There are apps that mimic medical equipment, turning your smartphone into a digital stethoscope, blood pressure cuff, thermometer, spirometer, and even ultrasound machine. You can use your phone to access your electronic health records or instantly connect with a doctor via video or text. Your phone can help you find and sign up for a clinical trial or help you find the best price on prescription drugs. Using a smartphone and a few sensors, you can tell if your child has an ear infection or learn to walk again after a devastating spinal injury.
Besides offering innovative ways for you to take control of your health, what these apps all have in common is that they are powered by AI and big data.
How does AI fit in?
Simply put, AI comes into play in two ways. First, your health data is detected and compiled through the smart features of your devices in a way previously not possible, such as heart rate, blood pressure, sleep restlessness, temperature, etc. Second, these smartphone apps can create extremely large datasets across the entire population that uses that app (bigdata) as well as the extraction of external data from other studies or research related to the same health parameters.

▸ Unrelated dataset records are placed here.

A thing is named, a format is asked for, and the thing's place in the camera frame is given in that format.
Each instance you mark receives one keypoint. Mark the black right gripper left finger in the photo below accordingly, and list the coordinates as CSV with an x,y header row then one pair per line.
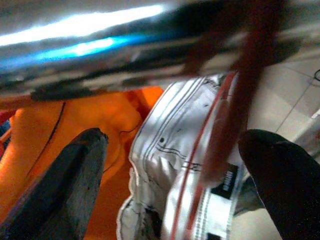
x,y
65,190

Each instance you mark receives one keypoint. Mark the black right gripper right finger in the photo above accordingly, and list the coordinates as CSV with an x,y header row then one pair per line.
x,y
287,190

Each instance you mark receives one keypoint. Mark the orange shirt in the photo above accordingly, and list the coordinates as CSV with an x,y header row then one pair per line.
x,y
87,112

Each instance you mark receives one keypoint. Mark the red garment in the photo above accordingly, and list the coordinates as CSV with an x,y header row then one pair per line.
x,y
3,117

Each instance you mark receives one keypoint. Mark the white trousers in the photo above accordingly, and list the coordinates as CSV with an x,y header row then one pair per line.
x,y
170,130

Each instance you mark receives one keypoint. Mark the shiny metal bar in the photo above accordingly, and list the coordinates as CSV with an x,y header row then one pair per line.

This is where the AI comes in. When you combine these two types of information and use sophisticated algorithms to identify patterns and see correlations, you can understand what is happening with large groups of people and how health or population metrics change. . You can also tell individual users how their patterns compare to those of others, how their own pattern might change from day to day, or, in a crisis, diagnose an emergency.
But making those connections between individuals and populations only becomes possible with advanced AI tools and software trained to “learn” the patterns and compare them to known health standards.
Excerpted with permission from The Future You: How Artificial Intelligence Can Help You Be Healthier, Stress Less, and Live Longer by Harry Glorikian, published by Brick Tower Press, 2021.